By early next year, the Defense Department expects to have an idea of what bases, and how many, will test new common access cards (CACs) that meet Federal Identity Processing Standard-201, Personal Identity Verification II.
Mike Butler, chief of DOD's smart card programs, said today that the agency will conduct as many as nine pilots starting as early as April 2006 across all the services. Butler's office would issue about 20,000 new CACs and the bases would have to upgrade their physical security systems.
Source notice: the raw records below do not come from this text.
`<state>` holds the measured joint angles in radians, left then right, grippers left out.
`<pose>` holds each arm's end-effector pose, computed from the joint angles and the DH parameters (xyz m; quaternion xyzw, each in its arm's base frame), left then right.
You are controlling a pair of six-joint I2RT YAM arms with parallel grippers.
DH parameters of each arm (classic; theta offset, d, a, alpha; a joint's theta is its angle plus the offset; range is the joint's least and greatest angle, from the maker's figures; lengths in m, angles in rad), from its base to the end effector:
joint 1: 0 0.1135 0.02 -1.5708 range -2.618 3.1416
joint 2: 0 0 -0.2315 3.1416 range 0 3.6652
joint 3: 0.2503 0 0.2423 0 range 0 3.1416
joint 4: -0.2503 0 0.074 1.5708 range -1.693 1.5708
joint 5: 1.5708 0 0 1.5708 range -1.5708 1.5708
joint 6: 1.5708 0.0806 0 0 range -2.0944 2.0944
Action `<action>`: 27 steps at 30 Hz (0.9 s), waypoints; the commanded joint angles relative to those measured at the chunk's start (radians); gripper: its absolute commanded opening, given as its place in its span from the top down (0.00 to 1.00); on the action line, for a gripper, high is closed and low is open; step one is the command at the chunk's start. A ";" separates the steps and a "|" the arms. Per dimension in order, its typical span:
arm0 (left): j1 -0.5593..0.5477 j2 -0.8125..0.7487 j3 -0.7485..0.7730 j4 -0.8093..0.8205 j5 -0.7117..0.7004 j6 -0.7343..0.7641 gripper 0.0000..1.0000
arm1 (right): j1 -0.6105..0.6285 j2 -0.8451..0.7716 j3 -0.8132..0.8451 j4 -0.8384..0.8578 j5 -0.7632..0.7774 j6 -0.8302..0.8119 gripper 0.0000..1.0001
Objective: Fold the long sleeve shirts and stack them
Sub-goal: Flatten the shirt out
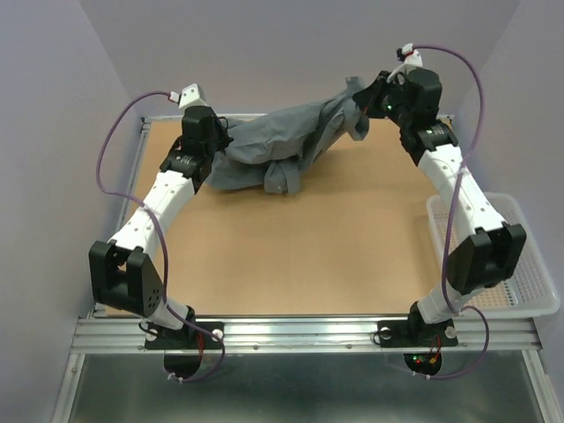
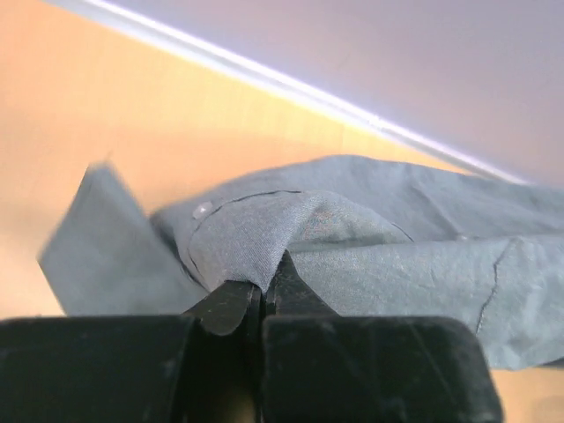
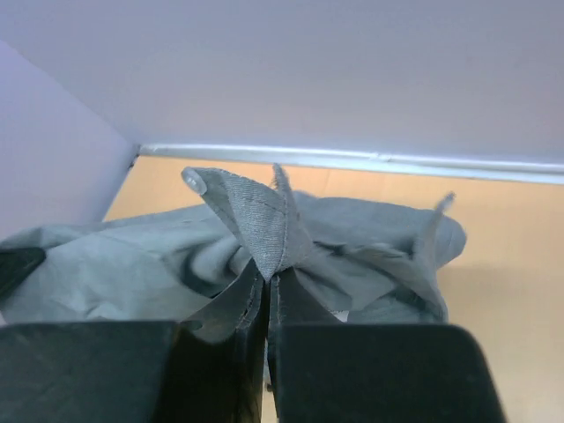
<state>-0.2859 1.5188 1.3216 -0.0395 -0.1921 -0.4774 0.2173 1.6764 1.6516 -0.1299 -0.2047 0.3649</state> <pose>0.3869 -0.0977 0.3216 -0.1338 0.7728 -0.1594 0.5996 0.4180 0.1091 0.3743 -0.0105 0.7585 0.2600 0.5975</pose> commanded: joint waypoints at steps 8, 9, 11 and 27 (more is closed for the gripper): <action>0.005 -0.129 -0.096 -0.158 0.006 -0.009 0.49 | -0.010 -0.130 -0.133 -0.419 0.399 -0.020 0.51; 0.005 -0.166 -0.104 -0.155 0.029 0.000 0.46 | -0.010 -0.147 -0.142 -0.433 0.403 -0.020 0.42; 0.005 -0.209 -0.120 -0.163 0.055 0.010 0.36 | -0.009 -0.162 -0.159 -0.468 0.383 -0.029 0.34; 0.076 0.013 -0.158 -0.130 0.048 -0.081 0.23 | 0.039 -0.136 -0.427 -0.320 0.131 0.173 0.26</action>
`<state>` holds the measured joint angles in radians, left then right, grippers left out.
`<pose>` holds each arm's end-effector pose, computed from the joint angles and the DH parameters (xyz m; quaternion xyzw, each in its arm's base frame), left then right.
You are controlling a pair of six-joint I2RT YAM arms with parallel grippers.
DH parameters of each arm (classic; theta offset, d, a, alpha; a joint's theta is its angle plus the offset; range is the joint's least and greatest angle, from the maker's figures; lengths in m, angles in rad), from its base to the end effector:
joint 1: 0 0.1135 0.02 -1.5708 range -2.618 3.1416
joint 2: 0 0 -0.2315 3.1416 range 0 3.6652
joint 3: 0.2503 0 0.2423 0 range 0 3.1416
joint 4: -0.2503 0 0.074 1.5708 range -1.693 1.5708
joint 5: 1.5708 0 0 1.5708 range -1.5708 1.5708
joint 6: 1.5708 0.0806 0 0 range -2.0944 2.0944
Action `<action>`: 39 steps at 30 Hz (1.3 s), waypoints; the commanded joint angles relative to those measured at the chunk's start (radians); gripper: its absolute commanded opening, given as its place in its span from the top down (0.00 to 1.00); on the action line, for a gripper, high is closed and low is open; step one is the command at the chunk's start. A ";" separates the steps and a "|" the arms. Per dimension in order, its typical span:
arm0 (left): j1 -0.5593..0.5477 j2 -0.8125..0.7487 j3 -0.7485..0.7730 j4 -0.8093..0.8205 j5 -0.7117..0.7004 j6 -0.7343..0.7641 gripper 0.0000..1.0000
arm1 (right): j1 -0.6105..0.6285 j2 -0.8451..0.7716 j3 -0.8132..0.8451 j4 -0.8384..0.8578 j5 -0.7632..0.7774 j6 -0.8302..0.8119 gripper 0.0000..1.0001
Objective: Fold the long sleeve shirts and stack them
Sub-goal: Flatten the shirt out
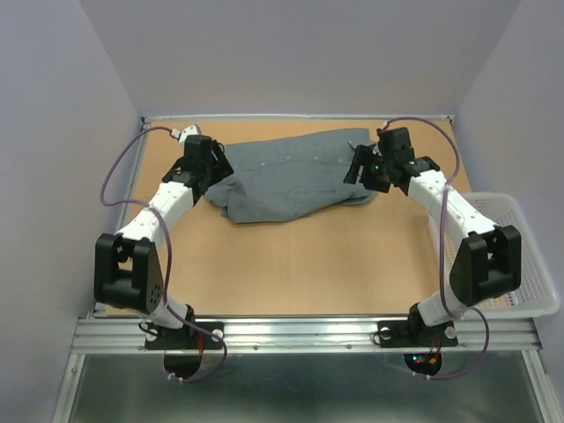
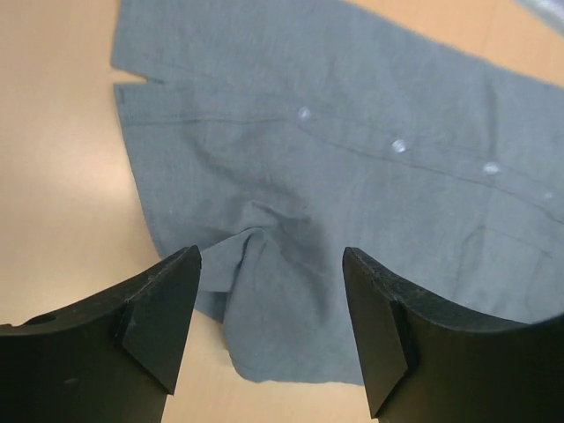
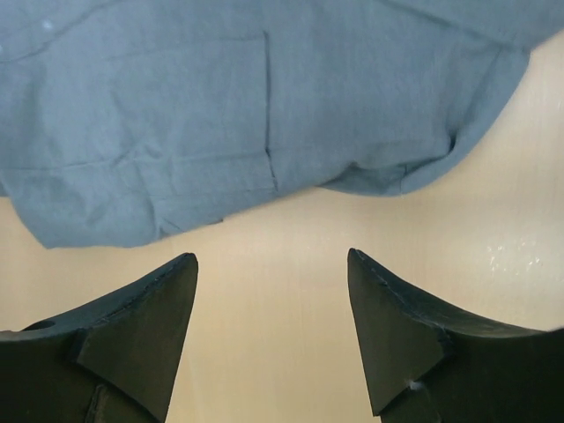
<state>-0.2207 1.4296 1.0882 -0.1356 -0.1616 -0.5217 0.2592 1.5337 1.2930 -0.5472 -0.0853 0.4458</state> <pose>0.3591 -0.0673 0.2502 -0.1691 0.8354 -0.1238 0.5080 0.3487 0.0996 0.2378 0.0698 0.9210 0.1686 0.3441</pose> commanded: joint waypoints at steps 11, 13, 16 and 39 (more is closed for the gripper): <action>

'We will work with any base that volunteers,' Butler said today at a Homeland Security Presidential Directive-12 conference sponsored by the market research firm Input Inc. of Reston, Va. 'They will have to pay for the changes to their physical infrastructure. The cards will continue to look like the CAC but have PIV II capabilities.'
Butler added that his office will provide card issuance stations. 'We expect to have full CAC production that meets PIV II by October 2006,' he said. 'We did a gap analysis between FIPS 201 and our CAC card and there were 700 items we had to do and most are planned or under way.'
The Bush administration mandated that all agencies have the back-end infrastructure in place by Oct. 26 to issue PIV-II compliant cards.
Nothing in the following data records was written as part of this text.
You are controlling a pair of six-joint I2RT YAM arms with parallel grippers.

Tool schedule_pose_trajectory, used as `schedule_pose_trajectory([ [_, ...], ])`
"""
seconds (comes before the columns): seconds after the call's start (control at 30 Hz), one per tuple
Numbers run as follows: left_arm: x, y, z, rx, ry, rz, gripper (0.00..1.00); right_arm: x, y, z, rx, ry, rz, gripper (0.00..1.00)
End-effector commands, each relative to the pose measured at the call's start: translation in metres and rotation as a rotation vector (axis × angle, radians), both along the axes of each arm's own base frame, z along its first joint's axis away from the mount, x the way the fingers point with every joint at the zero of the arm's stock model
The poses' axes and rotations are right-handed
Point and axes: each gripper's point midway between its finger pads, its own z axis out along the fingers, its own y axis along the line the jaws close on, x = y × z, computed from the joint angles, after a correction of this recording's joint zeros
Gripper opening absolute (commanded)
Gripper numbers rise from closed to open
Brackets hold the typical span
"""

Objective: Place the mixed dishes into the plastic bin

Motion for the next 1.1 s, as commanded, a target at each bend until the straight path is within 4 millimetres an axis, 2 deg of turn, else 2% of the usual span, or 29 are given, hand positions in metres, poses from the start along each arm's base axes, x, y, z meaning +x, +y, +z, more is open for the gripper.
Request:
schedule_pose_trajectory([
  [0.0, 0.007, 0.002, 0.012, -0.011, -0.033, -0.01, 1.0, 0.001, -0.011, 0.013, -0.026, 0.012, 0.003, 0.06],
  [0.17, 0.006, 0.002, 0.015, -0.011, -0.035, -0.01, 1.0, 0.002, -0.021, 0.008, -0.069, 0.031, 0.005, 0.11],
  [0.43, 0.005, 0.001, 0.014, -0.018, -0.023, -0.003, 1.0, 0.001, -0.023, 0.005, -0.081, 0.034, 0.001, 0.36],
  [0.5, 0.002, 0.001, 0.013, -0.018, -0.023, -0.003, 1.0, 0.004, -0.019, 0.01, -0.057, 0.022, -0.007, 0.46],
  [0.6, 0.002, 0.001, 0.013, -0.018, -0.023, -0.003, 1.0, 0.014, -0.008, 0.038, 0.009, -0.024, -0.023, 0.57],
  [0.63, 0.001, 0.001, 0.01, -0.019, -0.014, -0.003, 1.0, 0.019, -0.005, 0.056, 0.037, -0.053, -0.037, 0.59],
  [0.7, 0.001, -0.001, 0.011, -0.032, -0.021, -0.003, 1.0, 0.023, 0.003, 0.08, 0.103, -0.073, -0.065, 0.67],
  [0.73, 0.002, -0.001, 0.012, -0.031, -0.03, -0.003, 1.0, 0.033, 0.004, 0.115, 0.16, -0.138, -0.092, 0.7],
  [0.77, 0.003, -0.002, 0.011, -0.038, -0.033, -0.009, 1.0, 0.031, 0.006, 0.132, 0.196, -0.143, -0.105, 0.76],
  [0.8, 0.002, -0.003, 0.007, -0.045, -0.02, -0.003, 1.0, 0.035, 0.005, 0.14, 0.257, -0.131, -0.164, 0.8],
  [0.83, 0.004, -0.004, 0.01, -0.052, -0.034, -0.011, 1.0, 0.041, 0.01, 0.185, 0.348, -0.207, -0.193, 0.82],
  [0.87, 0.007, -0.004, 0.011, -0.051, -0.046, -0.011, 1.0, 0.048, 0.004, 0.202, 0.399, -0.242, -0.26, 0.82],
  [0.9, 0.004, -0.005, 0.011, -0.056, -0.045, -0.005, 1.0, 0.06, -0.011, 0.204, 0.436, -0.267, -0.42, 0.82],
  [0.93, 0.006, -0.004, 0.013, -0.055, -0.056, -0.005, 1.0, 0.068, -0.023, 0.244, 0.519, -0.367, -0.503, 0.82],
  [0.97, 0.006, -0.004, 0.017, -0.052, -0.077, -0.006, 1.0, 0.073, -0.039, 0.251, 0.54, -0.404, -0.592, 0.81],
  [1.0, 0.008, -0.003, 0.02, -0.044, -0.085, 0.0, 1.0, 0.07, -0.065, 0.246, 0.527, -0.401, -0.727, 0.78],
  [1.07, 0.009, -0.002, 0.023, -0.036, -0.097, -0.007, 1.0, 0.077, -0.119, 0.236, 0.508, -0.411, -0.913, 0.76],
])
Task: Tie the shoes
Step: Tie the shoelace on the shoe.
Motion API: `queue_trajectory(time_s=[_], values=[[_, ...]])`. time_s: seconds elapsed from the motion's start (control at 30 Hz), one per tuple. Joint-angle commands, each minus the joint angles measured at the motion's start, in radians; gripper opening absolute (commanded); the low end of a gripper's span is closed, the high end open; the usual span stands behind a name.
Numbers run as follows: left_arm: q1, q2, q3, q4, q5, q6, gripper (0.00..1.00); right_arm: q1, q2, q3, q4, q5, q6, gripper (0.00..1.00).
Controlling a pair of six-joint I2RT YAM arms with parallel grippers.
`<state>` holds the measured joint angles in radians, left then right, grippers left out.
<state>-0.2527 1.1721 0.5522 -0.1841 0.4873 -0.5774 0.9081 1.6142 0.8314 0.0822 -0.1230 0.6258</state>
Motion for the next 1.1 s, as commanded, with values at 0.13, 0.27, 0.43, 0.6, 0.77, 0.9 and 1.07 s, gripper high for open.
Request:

Butler said that because DOD has issued more than 8 million cards and has 3.2 million in operation, it will transition to PIV II over the next few years.
Mary Dixon, deputy director of the Defense Manpower Data Center, said at another conference last month that DOD will place a Java applet on the CAC card to meet the PIV II requirements.
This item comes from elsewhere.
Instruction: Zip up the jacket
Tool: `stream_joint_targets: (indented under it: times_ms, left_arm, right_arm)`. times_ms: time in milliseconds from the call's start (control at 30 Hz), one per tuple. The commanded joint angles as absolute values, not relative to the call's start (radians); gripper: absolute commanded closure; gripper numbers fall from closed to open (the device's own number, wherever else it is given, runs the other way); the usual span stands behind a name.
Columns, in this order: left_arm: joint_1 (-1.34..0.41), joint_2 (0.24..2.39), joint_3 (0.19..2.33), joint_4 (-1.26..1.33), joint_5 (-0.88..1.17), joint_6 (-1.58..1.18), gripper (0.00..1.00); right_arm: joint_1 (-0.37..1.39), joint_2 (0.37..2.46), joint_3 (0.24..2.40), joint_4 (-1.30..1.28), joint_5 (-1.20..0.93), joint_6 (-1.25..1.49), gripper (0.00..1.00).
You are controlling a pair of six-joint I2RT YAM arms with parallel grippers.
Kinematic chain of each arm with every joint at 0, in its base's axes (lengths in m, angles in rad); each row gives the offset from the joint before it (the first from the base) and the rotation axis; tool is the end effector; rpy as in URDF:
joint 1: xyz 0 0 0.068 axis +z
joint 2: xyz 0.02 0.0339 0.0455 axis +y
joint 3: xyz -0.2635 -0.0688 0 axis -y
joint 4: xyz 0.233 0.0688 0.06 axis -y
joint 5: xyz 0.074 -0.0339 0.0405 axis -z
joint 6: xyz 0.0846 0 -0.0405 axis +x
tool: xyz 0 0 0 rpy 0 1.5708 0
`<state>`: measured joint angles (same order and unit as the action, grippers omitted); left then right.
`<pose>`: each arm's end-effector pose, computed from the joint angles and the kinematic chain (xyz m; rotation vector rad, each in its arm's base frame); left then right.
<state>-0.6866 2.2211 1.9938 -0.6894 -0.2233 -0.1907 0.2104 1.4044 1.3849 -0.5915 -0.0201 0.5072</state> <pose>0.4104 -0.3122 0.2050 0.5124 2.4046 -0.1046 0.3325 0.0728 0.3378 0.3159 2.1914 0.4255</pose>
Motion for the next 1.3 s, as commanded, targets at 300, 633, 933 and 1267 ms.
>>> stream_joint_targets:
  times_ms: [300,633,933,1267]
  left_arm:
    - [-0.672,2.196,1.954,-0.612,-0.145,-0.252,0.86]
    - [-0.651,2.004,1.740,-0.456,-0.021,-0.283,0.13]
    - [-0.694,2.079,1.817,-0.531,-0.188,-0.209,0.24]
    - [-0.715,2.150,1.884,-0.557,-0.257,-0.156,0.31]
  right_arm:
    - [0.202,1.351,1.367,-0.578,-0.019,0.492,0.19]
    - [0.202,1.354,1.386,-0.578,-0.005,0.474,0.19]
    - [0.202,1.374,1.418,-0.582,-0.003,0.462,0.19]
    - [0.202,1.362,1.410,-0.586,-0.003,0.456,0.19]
'When we want to or need to change, it is easily doable,' she said at a conference on HSPD-12, sponsored by the CIO Council. 'The applet will be used when someone from DOD does business with a non-DOD agency. Otherwise, the CAC will continue to be used as it is now.'
Dixon said DOD had planned a new card architecture when HSPD-12 came along. So instead of changing the entire card each time, the applet lets Defense modify it when necessary.
'When we put the applet on the card, we will be PIV II-compliant,' Dixon said. 'We will replace existing cards as the current ones expire.'
She expects a huge percentage to be replaced in two years and most by the end of 2009.